The international machine learning community has been buzzing with excitement following the recent unveiling of Orthus, a groundbreaking multimodal generative understanding model developed in collaboration between Kuaishou and Shanghai Jiao Tong University. Built on a self-attentional Transformer architecture, Orthus has demonstrated an unprecedented ability to seamlessly transition between text and images, marking a significant leap forward in AI-generated content.
Orthus stands out for its exceptional computational efficiency and formidable learning capabilities. Research has shown that with minimal computational resources, Orthus outperforms existing hybrid understanding generative models like Chameleon and Show-o across multiple image understanding metrics. In the GenEval metric for text-to-image generation, Orthus has even surpassed the diffusion model SDXL, which was specifically designed for this task.
Beyond managing the interplay between text and images, Orthus has shown immense potential in applications such as image editing and webpage generation. The model's architecture is ingeniously designed, with a self-attentional Transformer serving as the backbone network, complemented by specific modality generation heads for text and image generation. This design effectively decouples the modeling of image details and the expression of text features, allowing Orthus to focus on modeling the complex relationships between text and images.
Orthus is composed of several core components, including a text tokenizer, a visual autoencoder, and two modality-specific embedding modules. By fusing text and image features into a unified representation space, the backbone network can handle inter-modality dependencies more efficiently.
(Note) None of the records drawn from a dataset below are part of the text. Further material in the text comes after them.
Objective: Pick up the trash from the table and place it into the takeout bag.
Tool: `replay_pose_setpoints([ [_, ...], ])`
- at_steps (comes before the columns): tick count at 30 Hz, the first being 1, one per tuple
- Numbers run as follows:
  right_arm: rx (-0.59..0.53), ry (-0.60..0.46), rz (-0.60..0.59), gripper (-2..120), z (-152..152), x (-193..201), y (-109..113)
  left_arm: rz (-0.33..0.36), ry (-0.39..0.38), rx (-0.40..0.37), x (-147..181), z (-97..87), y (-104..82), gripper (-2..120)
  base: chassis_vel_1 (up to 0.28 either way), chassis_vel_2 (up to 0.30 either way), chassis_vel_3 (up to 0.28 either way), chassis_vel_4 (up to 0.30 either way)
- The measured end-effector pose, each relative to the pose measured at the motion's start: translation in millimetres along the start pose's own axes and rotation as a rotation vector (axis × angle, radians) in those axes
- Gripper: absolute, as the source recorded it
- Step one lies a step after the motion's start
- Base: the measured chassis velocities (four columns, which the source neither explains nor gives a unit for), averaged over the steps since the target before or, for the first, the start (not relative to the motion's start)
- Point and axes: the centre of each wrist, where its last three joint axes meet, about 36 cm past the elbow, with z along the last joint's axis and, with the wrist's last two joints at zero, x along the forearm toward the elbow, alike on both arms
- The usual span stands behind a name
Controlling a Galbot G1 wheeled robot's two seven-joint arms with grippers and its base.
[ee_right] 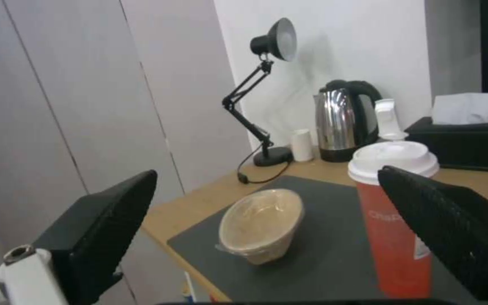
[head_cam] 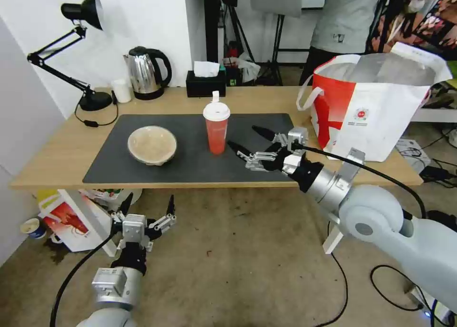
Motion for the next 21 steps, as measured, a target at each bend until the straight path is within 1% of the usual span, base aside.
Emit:
replay_pose_setpoints([
  [6, -0.008, -0.001, -0.011, 100, 1, -8, -3, 0.0, 0.0, 0.0, 0, 0.0, 0.0, 100, 0.0, 0.0, 0.0, 0.0],
  [11, 0.006, -0.002, -0.01, 100, 1, -15, -7, 0.0, 0.0, 0.0, 0, 0.0, 0.0, 100, 0.0, 0.0, 0.0, 0.0],
  [14, 0.04, 0.009, 0.016, 100, -1, -19, -13, 0.0, 0.0, 0.0, 0, 0.0, 0.0, 100, 0.0, 0.0, 0.0, 0.0],
  [21, 0.054, 0.023, 0.048, 100, -1, -22, -16, 0.0, 0.0, 0.0, 0, 0.0, 0.0, 100, 0.0, 0.0, 0.0, 0.0],
])
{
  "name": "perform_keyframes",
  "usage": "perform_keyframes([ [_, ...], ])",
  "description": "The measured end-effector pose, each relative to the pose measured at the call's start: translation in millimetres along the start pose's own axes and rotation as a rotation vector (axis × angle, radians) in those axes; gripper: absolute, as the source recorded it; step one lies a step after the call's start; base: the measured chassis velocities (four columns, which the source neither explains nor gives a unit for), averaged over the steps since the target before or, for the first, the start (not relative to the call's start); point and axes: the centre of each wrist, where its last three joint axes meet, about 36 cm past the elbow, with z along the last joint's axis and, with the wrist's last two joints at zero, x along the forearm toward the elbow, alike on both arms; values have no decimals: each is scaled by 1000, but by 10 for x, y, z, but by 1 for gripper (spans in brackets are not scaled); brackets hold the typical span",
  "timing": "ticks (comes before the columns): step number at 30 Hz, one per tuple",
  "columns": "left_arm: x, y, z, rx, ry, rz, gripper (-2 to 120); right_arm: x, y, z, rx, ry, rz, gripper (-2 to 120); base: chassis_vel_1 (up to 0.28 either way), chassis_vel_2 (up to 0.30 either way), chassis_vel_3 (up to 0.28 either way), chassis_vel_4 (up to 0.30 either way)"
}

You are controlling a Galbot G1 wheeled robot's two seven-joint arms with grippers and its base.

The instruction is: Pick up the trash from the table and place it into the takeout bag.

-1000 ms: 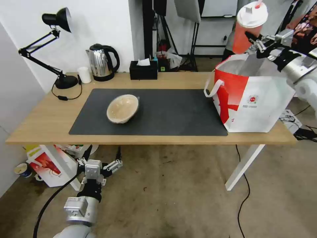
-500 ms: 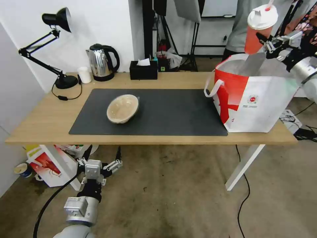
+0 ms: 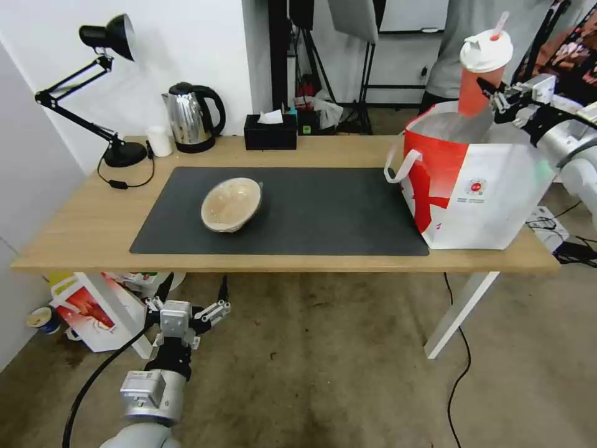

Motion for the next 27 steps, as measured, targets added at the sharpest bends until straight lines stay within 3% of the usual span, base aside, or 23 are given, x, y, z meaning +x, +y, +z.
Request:
perform_keyframes([
  [8, 0, 0, 0, 0, 0, 0, 100, -20, 18, 0, 2, 9, 13, 39, 0, 0, 0, 0],
  [14, 0, 0, 0, 0, 0, 0, 100, -44, 13, -18, 0, 11, 14, 56, 0, 0, 0, 0],
  [18, 0, 0, 0, 0, 0, 0, 100, -57, 29, 6, -7, 18, 15, 76, 0, 0, 0, 0],
  [27, 0, 0, 0, 0, 0, 0, 100, -68, 65, 64, -21, 32, 15, 100, 0, 0, 0, 0],
])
During the inference phase, the model generates the next text token or image feature autoregressively based on specific markers, showcasing remarkable flexibility.
Through these innovative designs, Orthus has not only bridged the gap between end-to-end diffusion modeling and autoregressive mechanisms but also minimized the information loss caused by image discretization. The model can be seen as a successful expansion of He Kaiming's MAR work in the image generation domain into the multimodal realm.
The collaboration between Kuaishou and Shanghai Jiao Tong University has undoubtedly opened up new possibilities for the development of multimodal generative models, garnering attention and anticipation from both the industry and academia.